MedCano argues that it did not need to have a written agreement recorded before the Special Exception was granted because Section 914.07.G.2(a)(4) only mandates that a property owner take this step before a building 'permit is granted. MedCano asserts that this Section of the Zoning Code is written this way so that a property owner is not forced to “cloud the title” of a property by recording a parking agreement before knowing whether or not that parking agreement will in fact be approved by the ZBA.
A close reading of Section 914.07.-G.2(a)(4) reveals that approval of an off-site parking agreement is a two-step process. First, in order for the Special Exception to be granted, “a written agreement among the owners of record shall be required.” (emphasis added). Second, “[pjroof of recordation of the agreement shall be presented to the Zoning Administrator prior to issuance of a budding permit.” Thus, MedCano is correct that the off-site parking agreement does not have to be recorded before the budding permit is granted. However, it is clear that before the Special Exception is granted, a written agreement among the owners of record is required. The language of the Zoning Code in this regard is mandatory. However, MedCano only submitted a letter that was not signed by the owners of record of the MedCano property. The ZBA recognized this in its decision when it found that the Zoning Code requires “van or shuttle service ... and ... a recordable [off-site] parking agreement. Neither condition has been fully satisfied as of the date hereof.” (ZBA Decision, p. 8; emphasis added). In fact, the letter submitted by MedCano is not a binding agreement upon the off-site parking facility and thus there is no legal basis upon which to grant an exception.

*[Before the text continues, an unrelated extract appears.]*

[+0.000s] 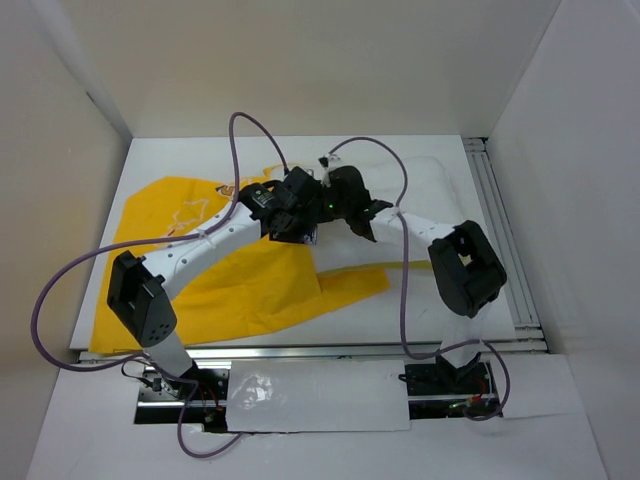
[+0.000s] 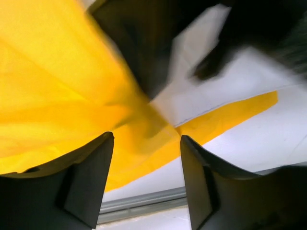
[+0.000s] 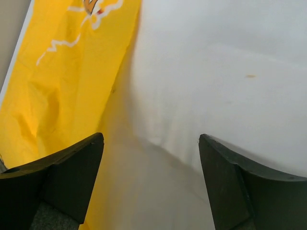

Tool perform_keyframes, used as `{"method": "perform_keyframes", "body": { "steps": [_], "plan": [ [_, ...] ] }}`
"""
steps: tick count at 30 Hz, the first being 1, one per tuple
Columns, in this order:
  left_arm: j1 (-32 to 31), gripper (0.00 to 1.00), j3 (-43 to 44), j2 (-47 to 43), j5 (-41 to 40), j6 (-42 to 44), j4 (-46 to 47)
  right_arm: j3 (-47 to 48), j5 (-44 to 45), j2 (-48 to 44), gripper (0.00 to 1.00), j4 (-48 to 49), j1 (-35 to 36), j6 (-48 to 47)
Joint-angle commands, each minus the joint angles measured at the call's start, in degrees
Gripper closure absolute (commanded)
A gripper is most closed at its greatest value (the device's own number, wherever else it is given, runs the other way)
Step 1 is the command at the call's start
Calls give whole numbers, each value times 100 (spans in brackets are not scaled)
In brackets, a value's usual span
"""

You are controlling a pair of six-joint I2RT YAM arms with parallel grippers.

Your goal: Put the pillow into the pillowcase

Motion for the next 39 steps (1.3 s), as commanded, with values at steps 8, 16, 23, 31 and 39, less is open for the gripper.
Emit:
{"method": "perform_keyframes", "body": {
  "steps": [8,16,23,31,39],
  "plan": [
    [604,0,42,-403,6,-186,-187,218,-161,-1121,8,-967,-981,-757],
    [1949,1,1225,755,437,358,-55,2229,-838,539,8,-1828,-1220,-2973],
    [2634,5,2570,2136,603,569,6,4224,-1302,2068,8,-2303,-1334,-3402],
    [3672,1,2960,2892,2246,1878,1103,5272,-1961,2905,9,-2628,-1220,-4098],
    [3927,1,2960,3411,4346,4146,1807,5404,-2182,3168,12,-2681,-1167,-4310]
  ]
}}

Nevertheless, the ZBA granted the Special Exception, with conditions, and these conditions were not to “allow a less intensive use or zoning district than proposed on the application or to reduce the impact of the development or to reduce the amount of land area included in the application.” Section 922.01.B.1. Rather, the ZBA granted the Special Exception while imposing the condition that MedCano comply with the Zoning Code at some time in the future, which is a practice that this Court has found to be unacceptable. See Edgmont, Baird and Lafayette College. Thus, I would hold that the ZBA erred by granting the Special Exception with conditions when MedCano had not submitted “a written [parking] agreement among the owners of record” as required by Section 914.07.G.2 of the Zoning Code.
Accordingly, for the reasons set forth above, I would reverse the order of the trial court.